RECORD EXTRACTS START
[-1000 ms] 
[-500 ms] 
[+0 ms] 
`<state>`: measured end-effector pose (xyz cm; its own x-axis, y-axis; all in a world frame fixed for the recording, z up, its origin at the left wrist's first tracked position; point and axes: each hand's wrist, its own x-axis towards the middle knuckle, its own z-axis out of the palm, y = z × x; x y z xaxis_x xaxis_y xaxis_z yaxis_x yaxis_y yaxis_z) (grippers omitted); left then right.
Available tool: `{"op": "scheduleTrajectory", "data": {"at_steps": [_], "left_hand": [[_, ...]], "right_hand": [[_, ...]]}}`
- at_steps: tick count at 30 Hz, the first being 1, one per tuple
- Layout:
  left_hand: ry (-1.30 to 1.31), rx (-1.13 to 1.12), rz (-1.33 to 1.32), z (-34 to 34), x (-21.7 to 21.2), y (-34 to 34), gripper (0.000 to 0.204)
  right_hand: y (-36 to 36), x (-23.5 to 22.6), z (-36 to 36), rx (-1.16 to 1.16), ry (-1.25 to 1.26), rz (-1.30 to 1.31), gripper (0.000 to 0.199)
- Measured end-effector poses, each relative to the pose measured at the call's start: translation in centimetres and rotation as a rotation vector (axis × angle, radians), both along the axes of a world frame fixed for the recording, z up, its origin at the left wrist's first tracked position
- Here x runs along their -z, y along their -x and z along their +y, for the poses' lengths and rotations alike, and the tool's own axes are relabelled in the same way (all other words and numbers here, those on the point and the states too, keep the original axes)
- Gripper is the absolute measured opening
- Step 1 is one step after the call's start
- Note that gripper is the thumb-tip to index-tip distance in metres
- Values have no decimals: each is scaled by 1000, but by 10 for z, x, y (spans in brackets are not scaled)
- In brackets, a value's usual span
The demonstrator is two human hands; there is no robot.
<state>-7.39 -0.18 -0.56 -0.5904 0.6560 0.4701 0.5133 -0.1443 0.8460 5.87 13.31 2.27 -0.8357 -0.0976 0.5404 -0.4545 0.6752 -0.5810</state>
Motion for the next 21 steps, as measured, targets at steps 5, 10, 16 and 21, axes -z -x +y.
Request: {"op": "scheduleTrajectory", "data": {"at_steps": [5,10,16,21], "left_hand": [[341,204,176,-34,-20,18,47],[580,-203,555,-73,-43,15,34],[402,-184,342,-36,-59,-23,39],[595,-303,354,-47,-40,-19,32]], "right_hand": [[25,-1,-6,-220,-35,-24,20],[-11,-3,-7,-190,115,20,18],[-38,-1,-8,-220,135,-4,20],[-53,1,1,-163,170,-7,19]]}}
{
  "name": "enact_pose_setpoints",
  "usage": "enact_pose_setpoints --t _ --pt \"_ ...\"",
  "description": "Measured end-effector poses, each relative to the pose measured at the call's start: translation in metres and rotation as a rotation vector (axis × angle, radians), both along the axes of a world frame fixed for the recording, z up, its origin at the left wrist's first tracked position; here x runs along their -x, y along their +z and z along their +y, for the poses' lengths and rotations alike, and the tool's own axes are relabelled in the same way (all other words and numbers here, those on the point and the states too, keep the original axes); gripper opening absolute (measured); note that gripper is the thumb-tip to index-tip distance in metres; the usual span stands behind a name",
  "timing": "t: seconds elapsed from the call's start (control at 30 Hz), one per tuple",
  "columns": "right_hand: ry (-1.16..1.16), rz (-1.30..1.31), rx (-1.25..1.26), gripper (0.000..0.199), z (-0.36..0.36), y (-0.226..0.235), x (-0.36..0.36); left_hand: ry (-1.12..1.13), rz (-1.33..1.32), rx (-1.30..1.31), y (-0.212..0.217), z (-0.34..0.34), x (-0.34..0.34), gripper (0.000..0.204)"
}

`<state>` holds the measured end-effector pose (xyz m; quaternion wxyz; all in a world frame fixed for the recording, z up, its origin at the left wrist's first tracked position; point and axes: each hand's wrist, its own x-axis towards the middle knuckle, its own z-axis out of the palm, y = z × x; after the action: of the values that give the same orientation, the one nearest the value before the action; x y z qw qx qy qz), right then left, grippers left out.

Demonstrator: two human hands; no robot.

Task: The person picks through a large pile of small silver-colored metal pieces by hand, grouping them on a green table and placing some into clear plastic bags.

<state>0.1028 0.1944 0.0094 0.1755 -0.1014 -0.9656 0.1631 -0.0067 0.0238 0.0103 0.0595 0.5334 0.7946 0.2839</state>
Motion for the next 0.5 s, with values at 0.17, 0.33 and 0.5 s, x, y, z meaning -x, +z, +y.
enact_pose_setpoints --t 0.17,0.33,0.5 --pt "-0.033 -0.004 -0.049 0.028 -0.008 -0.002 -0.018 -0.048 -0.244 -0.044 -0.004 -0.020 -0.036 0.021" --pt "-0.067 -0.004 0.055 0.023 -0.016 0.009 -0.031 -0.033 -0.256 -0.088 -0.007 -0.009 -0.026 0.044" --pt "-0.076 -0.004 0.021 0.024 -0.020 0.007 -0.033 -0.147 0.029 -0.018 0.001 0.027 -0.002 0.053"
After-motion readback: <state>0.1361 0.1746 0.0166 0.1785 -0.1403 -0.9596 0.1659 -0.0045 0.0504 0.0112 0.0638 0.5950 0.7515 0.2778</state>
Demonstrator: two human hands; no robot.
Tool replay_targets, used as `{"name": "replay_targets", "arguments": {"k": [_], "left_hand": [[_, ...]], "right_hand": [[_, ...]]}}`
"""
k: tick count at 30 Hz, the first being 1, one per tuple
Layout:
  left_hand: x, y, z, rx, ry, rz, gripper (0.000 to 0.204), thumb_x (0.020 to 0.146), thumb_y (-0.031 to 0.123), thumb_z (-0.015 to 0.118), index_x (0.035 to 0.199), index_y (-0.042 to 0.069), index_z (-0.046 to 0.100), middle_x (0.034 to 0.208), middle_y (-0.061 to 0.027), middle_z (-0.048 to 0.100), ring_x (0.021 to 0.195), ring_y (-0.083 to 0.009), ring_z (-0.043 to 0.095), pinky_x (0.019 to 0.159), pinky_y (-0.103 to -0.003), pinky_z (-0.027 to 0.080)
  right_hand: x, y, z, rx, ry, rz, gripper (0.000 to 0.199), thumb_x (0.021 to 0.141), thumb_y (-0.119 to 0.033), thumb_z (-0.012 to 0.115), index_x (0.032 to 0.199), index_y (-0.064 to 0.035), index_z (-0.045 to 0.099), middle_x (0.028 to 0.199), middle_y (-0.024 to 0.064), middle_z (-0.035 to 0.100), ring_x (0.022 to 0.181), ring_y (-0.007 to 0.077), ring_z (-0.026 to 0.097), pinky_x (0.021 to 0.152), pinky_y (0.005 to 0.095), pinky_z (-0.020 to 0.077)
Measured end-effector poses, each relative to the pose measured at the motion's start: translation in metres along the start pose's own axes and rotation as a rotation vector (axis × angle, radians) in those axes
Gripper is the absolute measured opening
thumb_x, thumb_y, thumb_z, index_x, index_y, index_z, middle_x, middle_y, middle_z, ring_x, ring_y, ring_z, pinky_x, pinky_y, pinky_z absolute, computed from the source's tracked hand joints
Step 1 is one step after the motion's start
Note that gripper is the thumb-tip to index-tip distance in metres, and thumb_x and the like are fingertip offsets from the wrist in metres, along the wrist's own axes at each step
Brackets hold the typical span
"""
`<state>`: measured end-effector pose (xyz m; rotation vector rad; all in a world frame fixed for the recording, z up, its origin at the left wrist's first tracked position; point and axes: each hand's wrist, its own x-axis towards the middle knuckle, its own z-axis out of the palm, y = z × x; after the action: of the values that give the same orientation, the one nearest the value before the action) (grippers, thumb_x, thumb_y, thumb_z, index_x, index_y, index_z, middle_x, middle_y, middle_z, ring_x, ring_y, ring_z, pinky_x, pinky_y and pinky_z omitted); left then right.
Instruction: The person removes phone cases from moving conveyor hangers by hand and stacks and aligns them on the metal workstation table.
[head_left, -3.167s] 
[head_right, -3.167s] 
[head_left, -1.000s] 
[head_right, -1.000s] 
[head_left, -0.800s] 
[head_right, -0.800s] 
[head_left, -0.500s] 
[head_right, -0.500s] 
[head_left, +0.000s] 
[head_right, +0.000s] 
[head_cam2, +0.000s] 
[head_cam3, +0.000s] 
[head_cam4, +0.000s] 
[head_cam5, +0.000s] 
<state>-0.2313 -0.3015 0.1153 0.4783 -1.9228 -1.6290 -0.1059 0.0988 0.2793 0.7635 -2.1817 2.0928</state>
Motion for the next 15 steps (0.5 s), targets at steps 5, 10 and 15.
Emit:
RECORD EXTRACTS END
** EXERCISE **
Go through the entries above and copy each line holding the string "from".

** TASK OUTPUT **
  "timing": "t: seconds elapsed from the call's start (control at 30 Hz), one per tuple",
thumb_x, thumb_y, thumb_z, index_x, index_y, index_z, middle_x, middle_y, middle_z, ring_x, ring_y, ring_z, pinky_x, pinky_y, pinky_z absolute, computed from the source's tracked hand joints
Note that gripper is the thumb-tip to index-tip distance in metres, and thumb_x and the like are fingertip offsets from the wrist in metres, along the wrist's own axes at each step
Instruction: The person removes phone cases from moving conveyor hangers by hand and stacks and aligns them on the metal workstation table.

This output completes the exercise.